VP of Siperian describes the need for assigning reliability factors to the different sources of data as some sources may have more accurate data:
In order to deliver a “golden” or master record for each customer and its various affiliations, a system must dynamically assess reliability across all data sources – based on user-defined parameters and intrinsic data properties – and ensure that only the most reliable content survives at the cell-level of the master record. For instance, if the call center begins collecting email addresses when confirming orders, this data attribute may be more reliable than the email addresses submitted by customers at the website. The ability to rapidly adjust the system to survive the call center email address over the website email address is a critical architectural component of any CDI system. Moreover, such cell-level survivorship for data reliability must be built into the core product architecture and should not be sacrificed as the customer hub scales to millions of customers. Ultimately, how well the end-users accept a customer data hub depends on sustaining high level of data reliability, even as the hub grows in volume or as new data sources are added.In looking into different CDI solutions, you must look into how the data hub is structured, if they have configurable rules for loading and merging and if they have a robust Data Steward. Realize that data stewardship is the way all 'exceptions' get handled. If you do not separate out the confident updates from the questionable ones, you will have a poor foundation that will eventually lead to a polluted database.
A business cannot implement an operational customer hub in the absence of data stewardship ― as soon as data begins to flow through the supported business processes, exceptions and errors begin to flow as well. Therefore, any customer hub acting as a data integration platform must offer business capabilities to monitor and handle such exceptions either by business analysts and end-users or by anyone designated as a data steward.I've worked on custom CDI projects before CDI was called CDI and can attest that the Data Stewardship interface will make or break your CDI project. This should not be underestimated.
...
Often managing such exceptions requires full user interfaces for complex data stewardship tasks such as investigating the history and lineage of certain master records in question. This may be the only way to ensure that the user acceptance and data hub reliability remains high. In other circumstances, an enterprise may choose to build a specific user interface against the programming interfaces of the master hub in order to suit its needs. In either case, an adaptive solution must deliver rules-based configurability with best-in-class data stewardship consoles as well as programming interfaces to handle all data exception and reliability needs.
The last point data export back to original sources. This is where you exchange your centralized view with the sources and provide them with your expanded view to assist them in better understanding your customers. If you have done a good job, they will love you, if you haven't you will be public enemy number one. They think their data is "better than yours", "why did you change my address", "you merged two customers into the same one!" and other rantings will be sent your way if you have not done a good job.
You should have a well thought out strategy including what data elements you will send back to sources and you should allow them to decide whether or not they want your data.

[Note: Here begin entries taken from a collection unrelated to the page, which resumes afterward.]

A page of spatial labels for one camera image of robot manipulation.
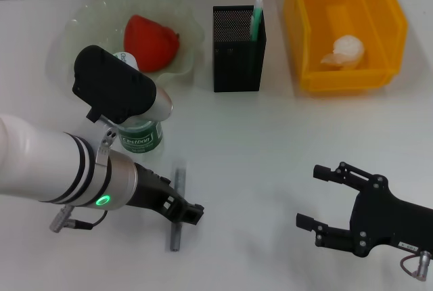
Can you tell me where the clear bottle with green label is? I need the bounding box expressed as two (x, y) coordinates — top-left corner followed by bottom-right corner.
(113, 50), (166, 156)

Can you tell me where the red-orange toy fruit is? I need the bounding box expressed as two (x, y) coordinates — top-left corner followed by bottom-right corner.
(123, 14), (181, 74)

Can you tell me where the black mesh pen holder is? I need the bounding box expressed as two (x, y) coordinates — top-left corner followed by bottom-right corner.
(212, 4), (268, 93)

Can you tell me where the right wrist cable with plug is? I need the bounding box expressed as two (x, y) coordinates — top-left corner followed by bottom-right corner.
(400, 250), (433, 280)

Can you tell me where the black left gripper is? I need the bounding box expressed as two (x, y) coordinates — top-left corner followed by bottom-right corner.
(127, 164), (206, 226)

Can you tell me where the left wrist cable with plug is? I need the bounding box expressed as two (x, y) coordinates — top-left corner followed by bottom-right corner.
(49, 204), (109, 234)

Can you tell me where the white paper ball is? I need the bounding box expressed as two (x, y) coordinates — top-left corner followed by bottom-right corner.
(319, 35), (367, 70)

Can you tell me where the yellow plastic bin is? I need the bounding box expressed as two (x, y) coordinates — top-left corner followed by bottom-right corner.
(282, 0), (409, 97)

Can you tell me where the wrist cable with plug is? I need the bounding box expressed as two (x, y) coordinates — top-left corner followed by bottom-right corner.
(400, 250), (433, 280)
(49, 204), (109, 234)

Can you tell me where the grey glitter pen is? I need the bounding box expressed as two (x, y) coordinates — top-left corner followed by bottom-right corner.
(168, 159), (188, 253)

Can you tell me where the pale green glass fruit plate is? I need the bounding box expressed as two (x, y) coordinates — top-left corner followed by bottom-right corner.
(47, 0), (206, 97)

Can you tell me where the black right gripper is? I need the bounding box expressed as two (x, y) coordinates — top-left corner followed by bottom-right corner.
(296, 161), (433, 258)

Often, certain data attributes (such as privacy preferences) need central control and exception handling whereas other attributes are best left under local management. In addition, security and access to data attributes in the hub will vary by individual roles within each organization and by organization at large. In fact, to support the broad range of business requirements across business lines, there may be multiple data governance regimes required for different data attributes, all within a single enterprise.
An adaptive approach must be based on a distributed architecture whereby multiple hubs can be deployed to integrate different data sources and support different processes, yet be able to share data across one another based on any number of hub-and-spoke or peer-to-peer governance regimes. This offers a line of business yet another dimension of flexibility to share some but not all data – each based on its own data reliability and governance policies. With full rules-based configurability and data stewardship interfaces, a broad range of data governance regimes can be supported.
In summary, data must be the central focus of any CDI project, and data reliability, stewardship and governance regime must never be an after-thought of a comprehensive CDI solution. Enterprises must closely review the details of a vendor’s offering in this area to reduce their risk of project failure and the total cost of CDI implementation.